Records provided >>
|---|

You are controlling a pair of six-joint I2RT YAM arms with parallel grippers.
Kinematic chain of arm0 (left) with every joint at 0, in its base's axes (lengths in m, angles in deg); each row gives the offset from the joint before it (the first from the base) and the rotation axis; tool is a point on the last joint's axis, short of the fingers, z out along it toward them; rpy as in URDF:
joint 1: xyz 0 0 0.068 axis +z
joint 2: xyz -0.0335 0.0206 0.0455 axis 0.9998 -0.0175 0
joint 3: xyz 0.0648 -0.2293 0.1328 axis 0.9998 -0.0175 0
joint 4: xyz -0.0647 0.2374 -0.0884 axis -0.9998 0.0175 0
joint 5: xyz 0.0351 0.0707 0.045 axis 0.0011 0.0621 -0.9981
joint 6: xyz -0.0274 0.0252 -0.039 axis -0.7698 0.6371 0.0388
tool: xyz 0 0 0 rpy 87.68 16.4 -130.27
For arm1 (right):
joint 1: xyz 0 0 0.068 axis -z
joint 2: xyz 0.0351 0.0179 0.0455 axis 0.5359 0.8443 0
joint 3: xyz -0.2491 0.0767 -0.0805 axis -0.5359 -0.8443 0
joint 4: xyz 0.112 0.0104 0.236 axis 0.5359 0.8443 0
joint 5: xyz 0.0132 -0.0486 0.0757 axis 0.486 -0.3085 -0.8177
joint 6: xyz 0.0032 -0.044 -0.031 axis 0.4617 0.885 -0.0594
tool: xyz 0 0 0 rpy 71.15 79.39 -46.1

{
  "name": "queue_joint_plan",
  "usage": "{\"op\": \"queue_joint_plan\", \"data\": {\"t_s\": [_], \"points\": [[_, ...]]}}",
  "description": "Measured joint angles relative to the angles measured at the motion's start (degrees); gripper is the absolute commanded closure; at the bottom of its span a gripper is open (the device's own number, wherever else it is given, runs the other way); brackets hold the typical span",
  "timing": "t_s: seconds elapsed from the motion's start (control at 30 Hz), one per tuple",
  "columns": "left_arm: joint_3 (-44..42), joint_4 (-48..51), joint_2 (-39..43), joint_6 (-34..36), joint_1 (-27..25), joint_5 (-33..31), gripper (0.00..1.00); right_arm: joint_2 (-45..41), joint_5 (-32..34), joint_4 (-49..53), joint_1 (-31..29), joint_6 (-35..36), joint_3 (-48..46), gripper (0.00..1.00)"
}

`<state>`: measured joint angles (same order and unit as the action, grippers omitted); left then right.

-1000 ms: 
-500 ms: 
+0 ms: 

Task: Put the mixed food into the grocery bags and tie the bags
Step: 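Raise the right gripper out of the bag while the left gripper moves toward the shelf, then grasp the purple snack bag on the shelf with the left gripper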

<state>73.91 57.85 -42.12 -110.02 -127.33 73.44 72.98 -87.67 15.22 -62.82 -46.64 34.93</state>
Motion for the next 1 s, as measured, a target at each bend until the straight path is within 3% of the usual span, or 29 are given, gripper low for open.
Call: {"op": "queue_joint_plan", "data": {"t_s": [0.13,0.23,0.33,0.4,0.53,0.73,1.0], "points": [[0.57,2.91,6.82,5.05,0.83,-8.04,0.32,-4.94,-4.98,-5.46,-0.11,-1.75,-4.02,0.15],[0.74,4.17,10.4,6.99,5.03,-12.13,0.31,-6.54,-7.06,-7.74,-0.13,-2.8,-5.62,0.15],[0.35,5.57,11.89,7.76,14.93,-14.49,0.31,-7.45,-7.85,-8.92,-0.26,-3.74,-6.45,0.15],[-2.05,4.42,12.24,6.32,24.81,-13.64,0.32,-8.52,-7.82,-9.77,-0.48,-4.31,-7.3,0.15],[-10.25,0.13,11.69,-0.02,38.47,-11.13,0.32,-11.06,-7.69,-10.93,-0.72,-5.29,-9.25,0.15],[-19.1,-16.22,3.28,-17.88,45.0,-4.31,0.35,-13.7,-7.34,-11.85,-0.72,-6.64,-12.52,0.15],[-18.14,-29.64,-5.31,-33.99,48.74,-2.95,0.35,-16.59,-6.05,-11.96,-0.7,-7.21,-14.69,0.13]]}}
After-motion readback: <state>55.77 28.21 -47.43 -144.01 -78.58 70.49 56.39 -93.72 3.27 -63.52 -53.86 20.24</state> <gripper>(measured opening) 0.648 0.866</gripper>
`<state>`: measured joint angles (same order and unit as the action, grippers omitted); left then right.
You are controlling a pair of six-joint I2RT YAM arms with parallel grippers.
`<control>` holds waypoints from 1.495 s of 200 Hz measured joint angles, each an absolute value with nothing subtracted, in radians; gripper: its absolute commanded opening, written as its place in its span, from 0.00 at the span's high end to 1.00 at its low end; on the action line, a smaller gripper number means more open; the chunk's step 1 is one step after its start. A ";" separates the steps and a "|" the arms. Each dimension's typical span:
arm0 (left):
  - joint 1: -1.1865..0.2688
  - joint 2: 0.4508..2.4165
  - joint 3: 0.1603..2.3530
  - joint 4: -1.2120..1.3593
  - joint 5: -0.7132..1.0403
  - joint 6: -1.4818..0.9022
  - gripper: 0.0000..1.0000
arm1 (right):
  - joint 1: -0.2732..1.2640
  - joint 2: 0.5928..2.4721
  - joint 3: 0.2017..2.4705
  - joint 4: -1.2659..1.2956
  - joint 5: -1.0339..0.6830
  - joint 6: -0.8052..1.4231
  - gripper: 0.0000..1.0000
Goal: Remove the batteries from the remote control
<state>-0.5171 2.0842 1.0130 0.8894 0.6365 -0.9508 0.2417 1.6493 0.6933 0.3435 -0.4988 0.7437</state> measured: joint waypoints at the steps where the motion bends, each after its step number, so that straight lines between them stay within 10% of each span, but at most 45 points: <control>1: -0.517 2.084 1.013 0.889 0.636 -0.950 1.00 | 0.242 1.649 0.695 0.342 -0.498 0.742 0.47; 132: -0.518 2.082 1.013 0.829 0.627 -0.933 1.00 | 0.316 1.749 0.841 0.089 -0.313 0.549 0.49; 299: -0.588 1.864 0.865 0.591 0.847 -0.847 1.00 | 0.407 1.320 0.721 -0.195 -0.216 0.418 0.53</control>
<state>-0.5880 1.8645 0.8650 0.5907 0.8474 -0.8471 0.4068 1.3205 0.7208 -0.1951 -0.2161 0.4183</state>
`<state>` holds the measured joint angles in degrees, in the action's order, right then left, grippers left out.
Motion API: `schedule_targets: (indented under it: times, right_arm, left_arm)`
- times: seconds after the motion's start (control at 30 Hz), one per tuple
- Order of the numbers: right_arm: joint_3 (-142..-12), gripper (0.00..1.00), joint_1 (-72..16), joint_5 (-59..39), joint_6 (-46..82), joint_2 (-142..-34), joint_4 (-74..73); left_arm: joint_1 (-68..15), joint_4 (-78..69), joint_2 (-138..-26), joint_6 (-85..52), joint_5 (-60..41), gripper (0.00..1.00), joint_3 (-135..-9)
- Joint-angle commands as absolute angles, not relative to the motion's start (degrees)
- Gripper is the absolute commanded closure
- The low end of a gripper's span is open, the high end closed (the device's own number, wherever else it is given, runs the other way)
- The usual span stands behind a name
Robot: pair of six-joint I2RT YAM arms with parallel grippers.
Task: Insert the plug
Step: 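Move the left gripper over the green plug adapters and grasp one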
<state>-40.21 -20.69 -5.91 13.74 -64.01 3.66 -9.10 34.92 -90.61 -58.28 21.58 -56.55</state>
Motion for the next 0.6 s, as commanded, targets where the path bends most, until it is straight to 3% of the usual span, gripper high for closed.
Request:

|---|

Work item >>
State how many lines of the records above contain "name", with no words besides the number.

Task result >>
2